EXERCISE DETAILS » The pictures must be left out, while the rest of the data is copied exactly.

****

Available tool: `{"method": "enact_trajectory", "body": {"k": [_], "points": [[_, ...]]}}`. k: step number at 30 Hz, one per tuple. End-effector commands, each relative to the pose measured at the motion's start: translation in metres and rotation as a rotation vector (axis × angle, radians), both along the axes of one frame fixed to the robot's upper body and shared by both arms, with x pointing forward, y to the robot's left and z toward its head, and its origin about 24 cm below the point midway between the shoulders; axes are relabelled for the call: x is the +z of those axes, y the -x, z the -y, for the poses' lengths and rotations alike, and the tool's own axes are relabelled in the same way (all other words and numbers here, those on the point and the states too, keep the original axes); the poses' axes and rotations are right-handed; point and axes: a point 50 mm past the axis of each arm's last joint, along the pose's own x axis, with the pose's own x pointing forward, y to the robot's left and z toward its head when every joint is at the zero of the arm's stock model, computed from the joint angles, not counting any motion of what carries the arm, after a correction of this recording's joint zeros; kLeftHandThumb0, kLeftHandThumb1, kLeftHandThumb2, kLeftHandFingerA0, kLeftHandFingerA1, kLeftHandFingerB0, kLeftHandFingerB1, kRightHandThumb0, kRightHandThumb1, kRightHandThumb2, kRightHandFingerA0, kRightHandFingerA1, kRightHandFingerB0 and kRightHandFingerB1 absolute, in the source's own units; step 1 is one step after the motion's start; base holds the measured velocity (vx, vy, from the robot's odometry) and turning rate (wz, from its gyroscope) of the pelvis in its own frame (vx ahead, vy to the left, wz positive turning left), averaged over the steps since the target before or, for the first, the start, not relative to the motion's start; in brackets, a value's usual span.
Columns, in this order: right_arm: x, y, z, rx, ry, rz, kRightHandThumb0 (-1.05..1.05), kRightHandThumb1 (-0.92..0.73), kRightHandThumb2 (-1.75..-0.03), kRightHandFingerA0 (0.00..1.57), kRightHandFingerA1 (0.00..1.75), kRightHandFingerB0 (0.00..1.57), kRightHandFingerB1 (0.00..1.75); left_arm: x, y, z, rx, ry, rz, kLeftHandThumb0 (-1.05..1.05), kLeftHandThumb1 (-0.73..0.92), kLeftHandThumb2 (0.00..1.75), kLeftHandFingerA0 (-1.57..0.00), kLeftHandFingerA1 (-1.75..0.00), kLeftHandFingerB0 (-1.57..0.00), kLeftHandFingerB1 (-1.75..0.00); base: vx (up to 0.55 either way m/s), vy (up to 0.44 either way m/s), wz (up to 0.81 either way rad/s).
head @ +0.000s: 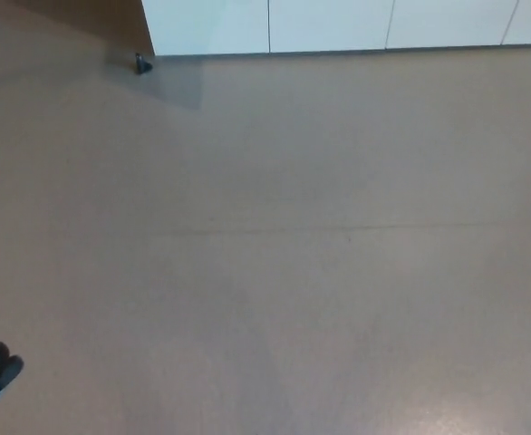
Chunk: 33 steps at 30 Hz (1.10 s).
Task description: The robot walks towards an open cabinet and lifts its left hand to push the door towards the right to close it.
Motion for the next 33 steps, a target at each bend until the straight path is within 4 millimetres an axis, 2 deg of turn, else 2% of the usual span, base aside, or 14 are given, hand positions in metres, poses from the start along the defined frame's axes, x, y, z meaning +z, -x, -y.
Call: {"method": "enact_trajectory", "body": {"k": [1,18,20,21,26,33], "points": [[-0.004,0.010,0.002,-0.018,-0.005,0.000,-0.31,-0.72,-0.61,0.66,0.52,0.45,0.41,0.003,0.004,-0.007,-0.021,-0.052,0.006,-0.22,0.61,0.57,-0.61,-0.52,-0.47,-0.46,0.39,-0.116,-0.05],[-0.013,0.025,0.001,-0.033,-0.007,-0.034,-0.30,-0.71,-0.60,0.65,0.51,0.47,0.42,0.000,0.009,-0.007,-0.040,-0.044,-0.020,-0.24,0.65,0.58,-0.62,-0.54,-0.50,-0.48,0.42,0.070,-0.10],[-0.013,0.025,0.001,-0.033,-0.006,-0.035,-0.30,-0.72,-0.61,0.65,0.51,0.47,0.41,0.001,0.008,-0.006,-0.059,-0.053,-0.020,-0.26,0.64,0.58,-0.63,-0.54,-0.50,-0.48,0.42,-0.069,0.16],[-0.013,0.025,0.002,-0.033,-0.006,-0.035,-0.30,-0.71,-0.61,0.66,0.51,0.46,0.41,0.001,0.007,-0.006,-0.068,-0.053,-0.019,-0.27,0.66,0.59,-0.57,-0.51,-0.46,-0.46,0.44,-0.145,0.27],[-0.014,0.024,0.001,-0.042,-0.012,-0.038,-0.30,-0.71,-0.60,0.67,0.51,0.48,0.41,0.002,0.005,-0.006,-0.072,-0.062,-0.020,-0.27,0.64,0.58,-0.60,-0.52,-0.50,-0.47,0.47,-0.178,0.54],[-0.014,0.025,0.001,-0.041,-0.015,-0.039,-0.31,-0.71,-0.60,0.67,0.51,0.48,0.42,0.003,0.004,-0.006,-0.086,-0.064,-0.018,-0.28,0.62,0.58,-0.61,-0.53,-0.50,-0.48,0.51,-0.168,0.01]]}}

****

RESULT OF THE EXERCISE »
Available tool: `{"method": "enact_trajectory", "body": {"k": [_], "points": [[_, ...]]}}`. k: step number at 30 Hz, one per tuple. End-effector commands, each relative to the pose measured at the motion's start: translation in metres and rotation as a rotation vector (axis × angle, radians), both along the axes of one frame fixed to the robot's upper body and shared by both arms, with x pointing forward, y to the robot's left and z toward its head, and its origin about 24 cm below the point midway between the shoulders; axes are relabelled for the call: x is the +z of those axes, y the -x, z the -y, for the poses' lengths and rotations alike, and the tool's own axes are relabelled in the same way (all other words and numbers here, those on the point and the states too, keep the original axes); the poses' axes and rotations are right-handed; point and axes: a point 50 mm past the axis of each arm's last joint, along the pose's own x axis, with the pose's own x pointing forward, y to the robot's left and z toward its head when every joint is at the zero of the arm's stock model, computed from the joint angles, not counting any motion of what carries the arm, after a correction of this recording's joint zeros; kLeftHandThumb0, kLeftHandThumb1, kLeftHandThumb2, kLeftHandFingerA0, kLeftHandFingerA1, kLeftHandFingerB0, kLeftHandFingerB1, kRightHandThumb0, kRightHandThumb1, kRightHandThumb2, kRightHandFingerA0, kRightHandFingerA1, kRightHandFingerB0 and kRightHandFingerB1 absolute, in the source's own units; step 1 is one step after the motion's start; base holds the measured velocity (vx, vy, from the robot's odometry) and turning rate (wz, from its gyroscope) of the pelvis in its own frame (vx ahead, vy to the left, wz positive turning left), averaged over the steps since the target before or, for the first, the start, not relative to the motion's start; in brackets, a value's usual span.
Columns, in this order: right_arm: x, y, z, rx, ry, rz, kRightHandThumb0 (-1.05..1.05), kRightHandThumb1 (-0.92..0.73), kRightHandThumb2 (-1.75..-0.03), kRightHandFingerA0 (0.00..1.57), kRightHandFingerA1 (0.00..1.75), kRightHandFingerB0 (0.00..1.57), kRightHandFingerB1 (0.00..1.75); left_arm: x, y, z, rx, ry, rz, kLeftHandThumb0 (-1.05..1.05), kLeftHandThumb1 (-0.73..0.92), kLeftHandThumb2 (0.00..1.75), kLeftHandFingerA0 (-1.57..0.00), kLeftHandFingerA1 (-1.75..0.00), kLeftHandFingerB0 (-1.57..0.00), kLeftHandFingerB1 (-1.75..0.00); base: vx (up to 0.55 either way m/s), vy (up to 0.44 either way m/s), wz (up to 0.81 either way rad/s).
head @ +0.000s: 
Chunk: 33 steps at 30 Hz (1.10 s).
Task description: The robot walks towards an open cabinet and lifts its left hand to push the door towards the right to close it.
Motion for the next 33 steps, a target at each bend until the straight path is within 4 millimetres an axis, 2 deg of turn, else 2% of the usual span, base aside, or 14 are given, hand positions in metres, poses from the start along the defined frame's axes, x, y, z meaning +z, -x, -y.
Call: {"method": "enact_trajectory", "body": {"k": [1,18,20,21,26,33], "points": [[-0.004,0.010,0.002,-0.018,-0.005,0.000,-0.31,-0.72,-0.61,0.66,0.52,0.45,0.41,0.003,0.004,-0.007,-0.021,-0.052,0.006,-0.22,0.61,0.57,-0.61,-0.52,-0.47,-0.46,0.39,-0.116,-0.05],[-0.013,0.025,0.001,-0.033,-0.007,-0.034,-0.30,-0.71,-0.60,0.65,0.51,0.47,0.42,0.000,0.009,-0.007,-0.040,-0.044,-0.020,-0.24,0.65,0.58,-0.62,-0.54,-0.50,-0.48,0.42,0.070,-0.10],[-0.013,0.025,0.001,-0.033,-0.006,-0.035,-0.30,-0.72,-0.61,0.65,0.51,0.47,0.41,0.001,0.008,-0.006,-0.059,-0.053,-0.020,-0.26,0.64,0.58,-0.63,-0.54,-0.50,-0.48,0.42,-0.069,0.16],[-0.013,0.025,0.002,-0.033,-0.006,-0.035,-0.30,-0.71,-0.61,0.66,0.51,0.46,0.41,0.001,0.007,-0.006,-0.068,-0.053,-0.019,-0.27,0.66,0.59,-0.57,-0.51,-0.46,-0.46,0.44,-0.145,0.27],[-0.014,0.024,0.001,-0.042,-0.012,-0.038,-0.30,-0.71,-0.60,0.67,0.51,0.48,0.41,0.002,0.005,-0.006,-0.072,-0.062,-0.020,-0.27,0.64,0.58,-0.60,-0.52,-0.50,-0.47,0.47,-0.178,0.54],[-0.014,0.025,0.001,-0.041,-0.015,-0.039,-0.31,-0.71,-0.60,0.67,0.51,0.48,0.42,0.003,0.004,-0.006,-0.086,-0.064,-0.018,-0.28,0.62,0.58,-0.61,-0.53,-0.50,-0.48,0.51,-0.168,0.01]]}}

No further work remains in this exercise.